Novak Djokovic
Djokovic returned to action at the Australian Open last month Getty


  • Djokovic most recently featured at the Australian Open after an injury-ridden 2017.
  • The Serbian last had Grand Slam success in 2016 after his "Nole Slam" achievement.
  • "He is aged 30, but his body is still in the condition of a 25-year-old," Agassi stated.

Novak Djokovic can put his past year of injuries and poor form behind him and make a return to the top, according to his coach Andre Agassi.

Djokovic started 2017 as the number two-ranked player in the world behind Andy Murray as he began his campaign with a win over the Briton in the final at Doha.

However, the year progressed to bring poor form caused by injuries that saw him win just two titles and eventually take time off after Wimbledon in July 2017 due to a long-running elbow problem.

The Serbian ace returned at the Australian Open last month and had a good showing in Melbourne, but suffered a loss in the quarter-final stage at the hands of Hyeon Chung.

Despite his overall dip in form since the beginning of the 2017 season and his inactivity triggering a drop to 14 in world rankings, Agassi is confident that he can return to his old glories where he dominated tennis in a five-year spell from 2011 to 2016.

"Some players find it hard to get back to the top when they have had a dip in form, but in Novak's case, I think he can get back there," Agassi told Tennis 365. "He is aged 30, but his body is still in the condition of a 25-year-old.

"The first thing you look at when you reach that stage of your career is the physical conditioning and maybe whether you have to make life easier on yourself when you reach the back end of your career. He needs to find a few new solutions, it's as simple as that. Tennis is a mix of mind, body and heart and there is a balance. You have to make sure more is going in than coming out.

"For a time, he was just so intense about what he was accomplishing, his goals and objectives. At some point, you are going to run into trouble sooner rather than later. Emotionally, physically, you will eventually pay the price.

"I think he is off that plane where he put himself under so much pressure and he is on an upward trajectory again and I think there are things for him to add to his game.

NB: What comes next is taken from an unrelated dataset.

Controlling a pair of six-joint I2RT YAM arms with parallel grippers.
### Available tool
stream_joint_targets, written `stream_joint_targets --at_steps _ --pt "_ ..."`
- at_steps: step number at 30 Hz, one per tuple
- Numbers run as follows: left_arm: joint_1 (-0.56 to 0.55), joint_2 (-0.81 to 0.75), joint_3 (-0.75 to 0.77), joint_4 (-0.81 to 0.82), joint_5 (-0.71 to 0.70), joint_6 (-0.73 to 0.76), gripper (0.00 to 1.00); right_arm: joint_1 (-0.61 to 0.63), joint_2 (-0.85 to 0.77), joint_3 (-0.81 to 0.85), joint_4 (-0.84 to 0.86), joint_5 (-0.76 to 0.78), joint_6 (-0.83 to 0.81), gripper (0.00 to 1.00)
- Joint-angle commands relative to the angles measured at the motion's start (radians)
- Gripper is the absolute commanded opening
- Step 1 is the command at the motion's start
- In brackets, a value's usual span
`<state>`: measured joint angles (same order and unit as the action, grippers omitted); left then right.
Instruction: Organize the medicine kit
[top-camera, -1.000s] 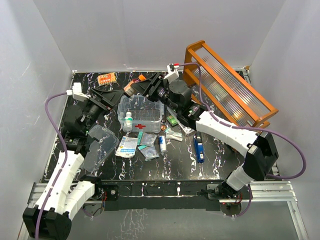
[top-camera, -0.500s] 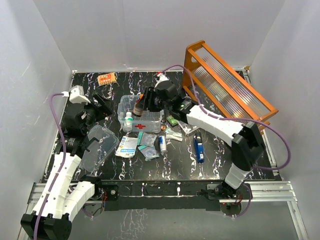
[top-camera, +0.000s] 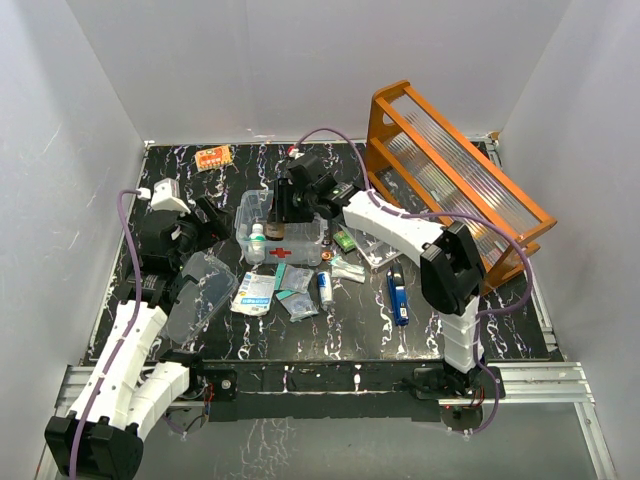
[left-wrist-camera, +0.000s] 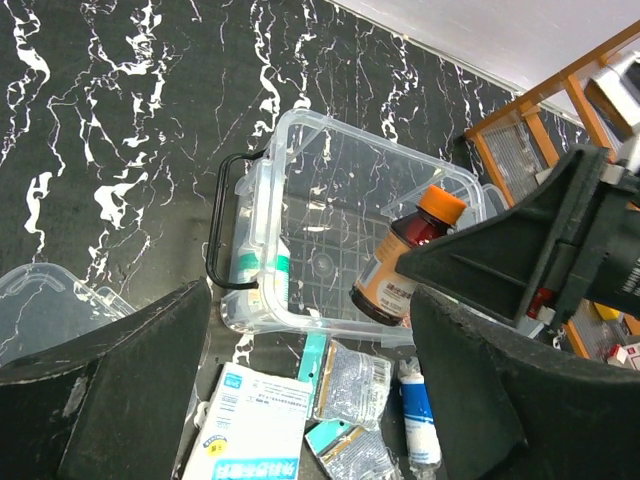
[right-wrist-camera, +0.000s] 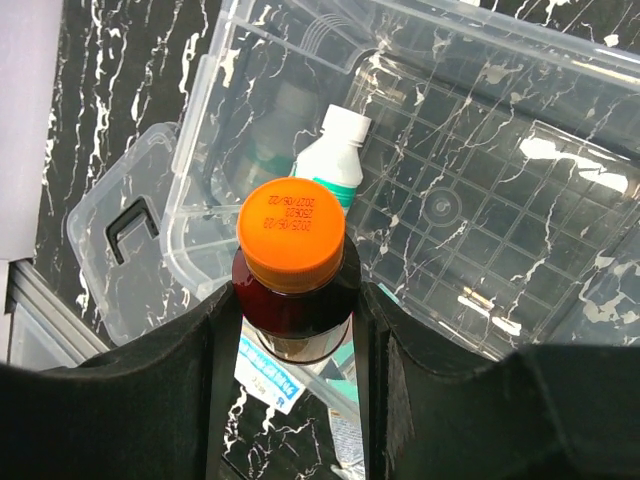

He needs to think about it and that is what he is doing at the moment."

Following his loss to Chung, Djokovic revealed that he still had problems with his elbow but was expected to be back sooner rather than later, having undergone a "small medical intervention" in his recuperation.

It emerged later, though, that the 12-time Grand Slam champion may only return in May after some "failings" in his treatment, according to his father Srdan Djokovic. He added that an expected return date could now only be in May for the Madrid Masters.